§ **What you have to do**: Report each line of the data that contains the string "rings".

§ **Records for the task**:
####################
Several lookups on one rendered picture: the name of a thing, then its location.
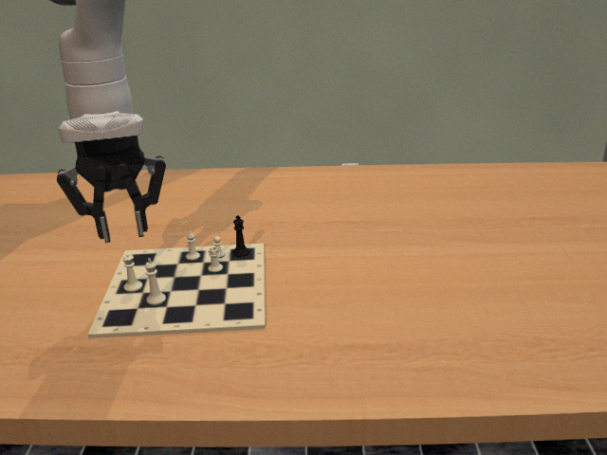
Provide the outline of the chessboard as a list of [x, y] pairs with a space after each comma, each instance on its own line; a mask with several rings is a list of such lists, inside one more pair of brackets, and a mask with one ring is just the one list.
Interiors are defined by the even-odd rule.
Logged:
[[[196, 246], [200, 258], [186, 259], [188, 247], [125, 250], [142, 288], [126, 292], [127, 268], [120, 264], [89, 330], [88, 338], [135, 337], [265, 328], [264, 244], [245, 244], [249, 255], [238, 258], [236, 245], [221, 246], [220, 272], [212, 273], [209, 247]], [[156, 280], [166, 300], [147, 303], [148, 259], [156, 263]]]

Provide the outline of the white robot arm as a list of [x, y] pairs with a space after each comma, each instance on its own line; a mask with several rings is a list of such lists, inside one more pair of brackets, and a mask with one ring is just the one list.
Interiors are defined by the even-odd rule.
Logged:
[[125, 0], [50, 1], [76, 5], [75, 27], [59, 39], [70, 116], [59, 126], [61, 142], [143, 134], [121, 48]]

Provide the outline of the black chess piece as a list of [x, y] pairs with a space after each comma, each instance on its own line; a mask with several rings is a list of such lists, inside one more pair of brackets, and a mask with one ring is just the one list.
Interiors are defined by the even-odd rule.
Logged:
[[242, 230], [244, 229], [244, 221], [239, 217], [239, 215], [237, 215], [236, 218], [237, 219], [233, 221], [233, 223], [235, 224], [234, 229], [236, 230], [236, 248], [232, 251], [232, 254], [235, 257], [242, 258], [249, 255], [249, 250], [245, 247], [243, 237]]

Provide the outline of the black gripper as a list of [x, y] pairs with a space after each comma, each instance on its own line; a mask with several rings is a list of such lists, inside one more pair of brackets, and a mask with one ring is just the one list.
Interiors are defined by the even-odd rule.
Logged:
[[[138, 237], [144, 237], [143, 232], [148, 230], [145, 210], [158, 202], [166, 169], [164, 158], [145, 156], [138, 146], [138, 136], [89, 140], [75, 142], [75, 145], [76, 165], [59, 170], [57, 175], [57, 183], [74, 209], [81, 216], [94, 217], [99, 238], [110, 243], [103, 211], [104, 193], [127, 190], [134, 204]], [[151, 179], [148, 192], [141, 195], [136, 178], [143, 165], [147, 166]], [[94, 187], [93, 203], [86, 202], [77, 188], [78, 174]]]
####################
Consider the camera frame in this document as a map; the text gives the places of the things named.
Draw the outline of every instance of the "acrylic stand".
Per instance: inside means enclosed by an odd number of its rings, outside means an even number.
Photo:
####################
§ **Finished exercise**:
Provide the outline of the chessboard as a list of [x, y] pairs with a space after each comma, each instance on its own line; a mask with several rings is a list of such lists, inside one more pair of brackets, and a mask with one ring is just the one list.
Provide the outline of the white robot arm as a list of [x, y] pairs with a space after each comma, each instance on its own line; a mask with several rings is a list of such lists, inside one more pair of brackets, and a mask with one ring is just the one list.
Provide the outline of the black chess piece as a list of [x, y] pairs with a space after each comma, each instance on its own line; a mask with several rings is a list of such lists, inside one more pair of brackets, and a mask with one ring is just the one list.
Provide the outline of the black gripper as a list of [x, y] pairs with a space after each comma, each instance on its own line; a mask with several rings is a list of such lists, inside one more pair of brackets, and a mask with one ring is just the one list.
Per instance: inside means enclosed by an odd number of its rings, outside means an even number.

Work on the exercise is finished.